[Recorded data]
====

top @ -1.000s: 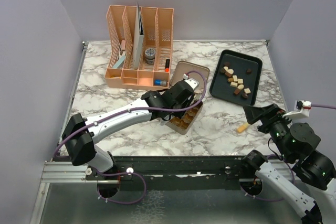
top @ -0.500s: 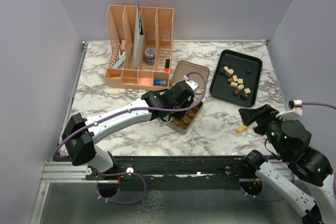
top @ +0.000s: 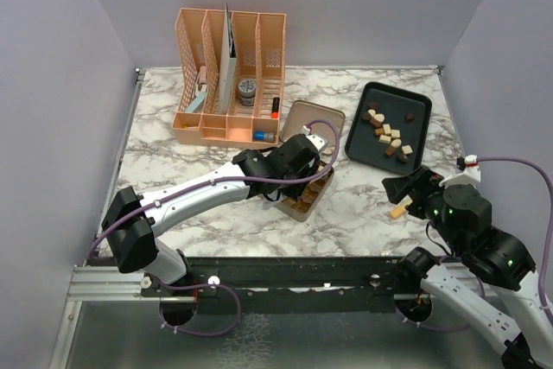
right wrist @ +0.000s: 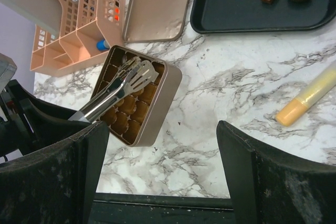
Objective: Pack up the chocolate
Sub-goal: Place the fake chocolate in the packing box.
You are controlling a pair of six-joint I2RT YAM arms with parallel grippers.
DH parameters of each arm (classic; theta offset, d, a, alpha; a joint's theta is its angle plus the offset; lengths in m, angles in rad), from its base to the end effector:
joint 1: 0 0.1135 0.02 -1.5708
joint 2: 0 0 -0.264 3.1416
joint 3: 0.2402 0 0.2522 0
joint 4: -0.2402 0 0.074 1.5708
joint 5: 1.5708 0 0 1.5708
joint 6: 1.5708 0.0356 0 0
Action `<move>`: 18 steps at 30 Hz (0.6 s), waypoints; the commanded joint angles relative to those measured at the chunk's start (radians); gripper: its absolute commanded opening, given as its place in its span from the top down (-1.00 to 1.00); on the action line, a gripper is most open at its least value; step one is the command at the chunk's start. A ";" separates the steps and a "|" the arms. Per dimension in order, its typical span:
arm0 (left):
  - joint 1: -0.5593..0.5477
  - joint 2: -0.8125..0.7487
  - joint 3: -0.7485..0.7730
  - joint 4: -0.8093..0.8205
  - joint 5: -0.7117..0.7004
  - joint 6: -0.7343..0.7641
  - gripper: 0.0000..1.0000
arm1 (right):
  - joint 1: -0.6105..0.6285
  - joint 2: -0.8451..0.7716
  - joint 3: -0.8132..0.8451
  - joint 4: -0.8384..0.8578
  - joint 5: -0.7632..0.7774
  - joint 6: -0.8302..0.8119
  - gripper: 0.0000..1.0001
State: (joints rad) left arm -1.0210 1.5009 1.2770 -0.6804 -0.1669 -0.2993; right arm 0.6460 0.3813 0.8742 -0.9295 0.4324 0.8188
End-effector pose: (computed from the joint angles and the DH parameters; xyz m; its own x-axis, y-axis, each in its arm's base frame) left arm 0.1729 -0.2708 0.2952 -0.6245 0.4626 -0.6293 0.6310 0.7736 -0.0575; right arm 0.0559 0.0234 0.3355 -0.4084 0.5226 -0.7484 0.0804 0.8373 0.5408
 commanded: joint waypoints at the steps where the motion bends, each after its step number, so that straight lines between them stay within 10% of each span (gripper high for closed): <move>1: 0.001 -0.009 0.028 0.011 0.009 -0.011 0.11 | -0.003 0.007 -0.011 -0.001 -0.011 0.002 -0.77; 18: 0.001 0.036 0.157 0.029 -0.015 0.045 0.05 | -0.003 0.047 0.004 0.020 -0.037 0.005 -0.77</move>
State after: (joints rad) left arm -1.0210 1.5127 1.3430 -0.6876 -0.1677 -0.2913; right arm 0.6460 0.4145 0.8738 -0.9199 0.4122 0.8185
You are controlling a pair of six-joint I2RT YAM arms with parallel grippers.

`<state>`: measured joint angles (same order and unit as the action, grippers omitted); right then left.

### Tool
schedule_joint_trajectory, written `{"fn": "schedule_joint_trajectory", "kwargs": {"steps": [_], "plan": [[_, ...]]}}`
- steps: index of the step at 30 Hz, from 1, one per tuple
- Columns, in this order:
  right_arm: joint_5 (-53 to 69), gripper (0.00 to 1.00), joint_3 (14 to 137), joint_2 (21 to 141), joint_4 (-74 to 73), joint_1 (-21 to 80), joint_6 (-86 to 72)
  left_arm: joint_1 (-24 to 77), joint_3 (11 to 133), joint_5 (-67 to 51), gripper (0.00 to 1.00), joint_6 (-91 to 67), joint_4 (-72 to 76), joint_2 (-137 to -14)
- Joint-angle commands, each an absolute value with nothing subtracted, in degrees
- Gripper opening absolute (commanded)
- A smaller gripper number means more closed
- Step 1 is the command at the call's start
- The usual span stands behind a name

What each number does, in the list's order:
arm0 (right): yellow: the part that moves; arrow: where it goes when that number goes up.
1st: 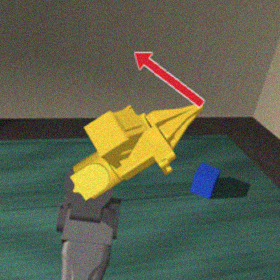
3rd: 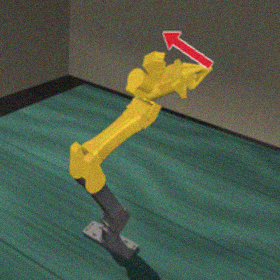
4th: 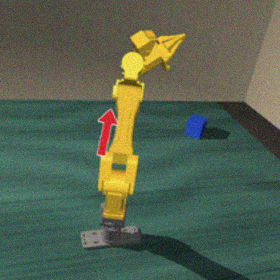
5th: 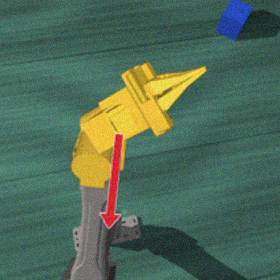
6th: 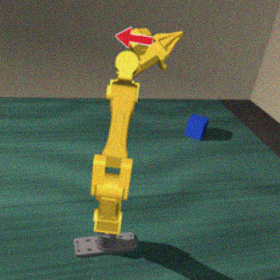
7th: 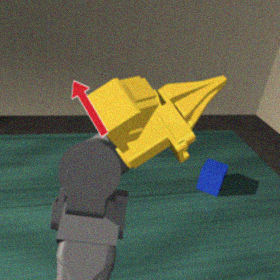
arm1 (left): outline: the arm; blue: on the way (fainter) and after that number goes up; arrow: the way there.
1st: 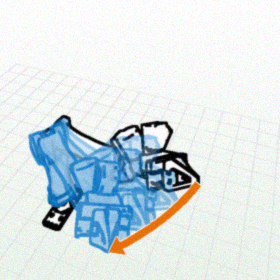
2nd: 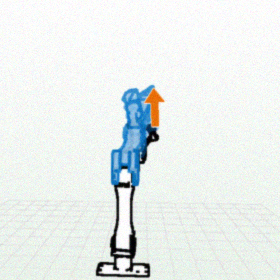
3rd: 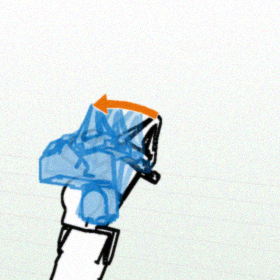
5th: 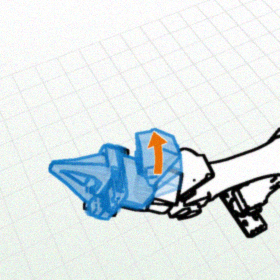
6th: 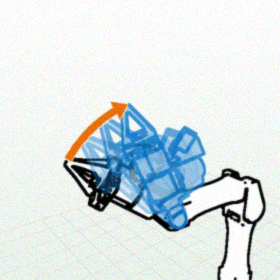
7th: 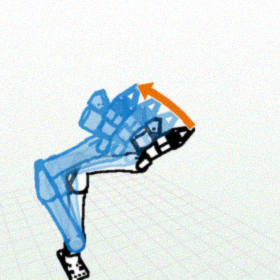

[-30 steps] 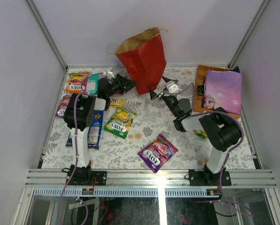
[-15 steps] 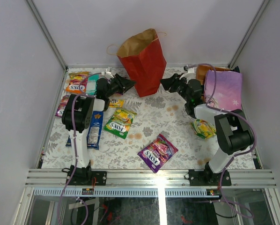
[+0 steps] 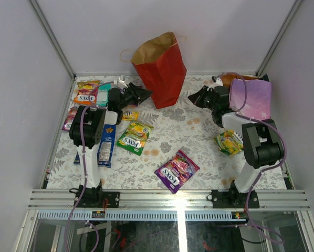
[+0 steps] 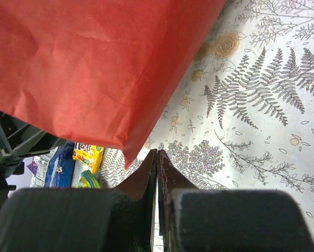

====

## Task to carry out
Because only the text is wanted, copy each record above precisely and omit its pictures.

## Solution to the problem
top @ -1.000s: 
top @ -0.500s: 
top @ +0.000s: 
right wrist @ +0.000s: 
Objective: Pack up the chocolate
Sub-goal: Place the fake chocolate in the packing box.
You are controlling a pair of six-joint I2RT YAM arms with parallel grippers.
DH parameters of each arm (classic; theta offset, d, a, alpha; a joint's theta is its angle plus the offset; lengths in m, angles in rad), from its base to the end effector:
joint 1: 0 0.1135 0.02 -1.5708
joint 2: 0 0 -0.264 3.1416
joint 3: 0.2402 0 0.2522 0
joint 4: -0.2402 0 0.074 1.5708
joint 5: 1.5708 0 0 1.5708
joint 6: 1.5708 0.0356 0 0
Action `<move>`: 18 steps at 30 Hz (0.6 s), waypoints; the commanded joint angles relative to those measured at the chunk's start (radians); gripper: its absolute commanded opening, given as its place in its span from the top down (-1.00 to 1.00); on the action line, a gripper is most open at its least value; step one is the command at the chunk's start. A ";" separates the steps and a "|" the arms. Per dimension in order, its typical span:
arm0 (left):
  - joint 1: -0.5593..0.5477
  - joint 2: -0.8125..0.7487
  - joint 3: -0.7485..0.7730
  - joint 4: -0.8093..0.8205
  - joint 5: -0.7117..0.7004
  - joint 6: -0.7343..0.7641
  - gripper: 0.0000..1.0000
arm1 (right):
  - joint 1: -0.6105..0.6285
  - joint 2: -0.8451..0.7716
  - joint 3: -0.8132..0.8451
  - joint 4: -0.8384..0.8578
  - joint 5: -0.7632..0.7774
  - joint 6: -0.8302..0.8119
  - gripper: 0.0000..1.0001
State: (joints rad) left arm -1.0210 1.5009 1.2770 -0.6804 -0.1669 -0.2993; right arm 0.6460 0.3813 0.8742 -0.9295 0.4324 0.8188
End-effector pose: (computed from the joint angles and the DH parameters; xyz m; its own x-axis, y-axis, each in its arm's base frame) left arm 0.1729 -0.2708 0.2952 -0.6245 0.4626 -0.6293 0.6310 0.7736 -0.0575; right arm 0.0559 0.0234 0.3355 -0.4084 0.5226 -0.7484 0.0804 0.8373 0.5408
 commanded: joint waypoints at the steps where the motion bends, each after its step number, so that straight lines between them stay within 10% of each span (gripper high for closed): <move>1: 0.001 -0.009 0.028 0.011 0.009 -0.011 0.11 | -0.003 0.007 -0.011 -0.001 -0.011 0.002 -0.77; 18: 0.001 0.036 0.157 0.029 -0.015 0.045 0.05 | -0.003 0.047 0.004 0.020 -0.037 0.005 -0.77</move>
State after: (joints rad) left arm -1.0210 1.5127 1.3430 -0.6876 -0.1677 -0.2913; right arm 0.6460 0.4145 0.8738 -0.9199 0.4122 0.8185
You are controlling a pair of six-joint I2RT YAM arms with parallel grippers.

`<state>`: measured joint angles (same order and unit as the action, grippers omitted); right then left.

### Tool
schedule_joint_trajectory, written `{"fn": "schedule_joint_trajectory", "kwargs": {"steps": [_], "plan": [[_, ...]]}}`
- steps: index of the step at 30 Hz, from 1, one per tuple
- Columns, in this order:
  right_arm: joint_5 (-53 to 69), gripper (0.00 to 1.00), joint_3 (14 to 137), joint_2 (21 to 141), joint_4 (-74 to 73), joint_1 (-21 to 80), joint_6 (-86 to 72)
  left_arm: joint_1 (-24 to 77), joint_3 (11 to 133), joint_5 (-67 to 51), gripper (0.00 to 1.00), joint_6 (-91 to 67), joint_4 (-72 to 76), joint_2 (-137 to -14)
- Joint-angle commands, each an absolute value with nothing subtracted, in degrees
- Gripper opening absolute (commanded)
- A smaller gripper number means more closed
- Step 1 is the command at the call's start
- The usual span stands behind a name

What each number does, in the list's order:
arm0 (right): yellow: the part that moves; arrow: where it goes when that number goes up.
1st: 
3rd: 
4th: 
5th: 
6th: 
7th: 
arm1 (left): outline: the arm; blue: on the way (fainter) and after that number goes up; arrow: the way there.
1st: 
2nd: 
3rd: 
5th: 
6th: 
7th: 

[-30 steps] 
[-15 steps] 
[+0 steps] 
[+0 steps] 

There is nothing more to the exercise.